EIU: World Economy Headed for the Rocks?
Economist magazine’s ‘Economic Intelligence Unit’ has published its current take on global financial market turmoil. The full report in pdf is available here, and a brief web summary here.
The tremors in financial markets have gone far beyond their beginnings in the US subprime mortgage sector, and indeed far beyond the borders of the US. The full impact on the markets, and the repercussions on the global economy, remains unclear, but we can sketch out three broad scenarios:
• Scenario 1. The Economist Intelligence Unit.s central forecast, to which we attach a probability of 60%, sees the impact being contained by timely monetary policy action, with only a modest effect on the global economy.
• Scenario 2. Our main risk scenario, with a 30% probability, envisages the US falling into recession, with substantial fallout in the rest of the world.
• Scenario 3. Should the US enter recession, another, darker scenario arises: that corrective action fails, and severe economic repercussions cascade from the US into the world economy with devastating effect. We attach only a 10% probability to this outcome, but the potential impact is so severe that it warrants careful consideration.
We have some quibbles with the analysis, but it’s an informative one nonetheless, with plenty of good data points. However, regarding EIU’s primary concern that "the main risk to the world economy is a deflationary spiral in asset prices", we would simply point out that it’s important to distinguish between a credit crisis and a monetary one. Both cause market volatility. But a credit crisis is a normal feature of the business cycle, and provides an important signal that profitable opportunities in a particular area have been exhausted for the time being (a compounding factor this time around is financial innovation, which is causing a great deal of uncertainty; but the tradeoff was greater availability of credit during the boom and, assuming business practives and accounting standards can adapt in short order, this benefit should continue). Only a broad monetary crisis can cause a significant contraction in overall economic activity and anything resembling economist Irving Fisher’s general ‘debt deflation’. And the indicators we rely upon for assessing the state of monetary policy are still rather tame at the moment. The Bernanke Fed’s use of the discount window implies that they see this as a credit crunch, and it marks an encouraging change from the operating tendencies of his predecessor (that the ECB stood pat today may signal that major central banks are largely in agreement with this view).

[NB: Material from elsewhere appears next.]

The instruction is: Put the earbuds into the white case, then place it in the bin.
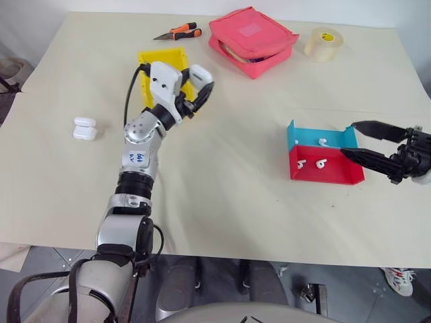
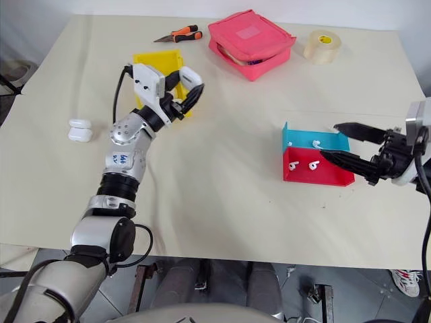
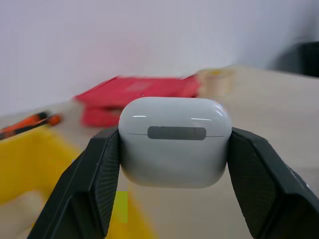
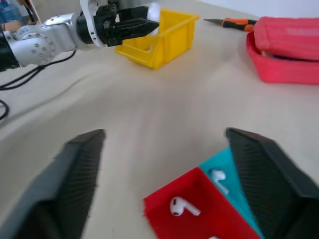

Based on the foregoing assessment and our model of how the world economy works, we disagree with the EIU conclusion that timely monetary policy is the best answer to the current crisis, and instead would reiterate that the most beneficial measures that could be taken in this country are non-monetary in nature, and would aim at raising long term expected rates of return in the U.S. That requires lower taxes and more efficient regulation overall, i.e., lowering the cost and thus raising the return of doing business. Utterances from Congress about bringing fairness into the U.S. tax code are fine and good, but will only help the economy if they lower the effective burden on productive activity, and improve our competitive standing in the world.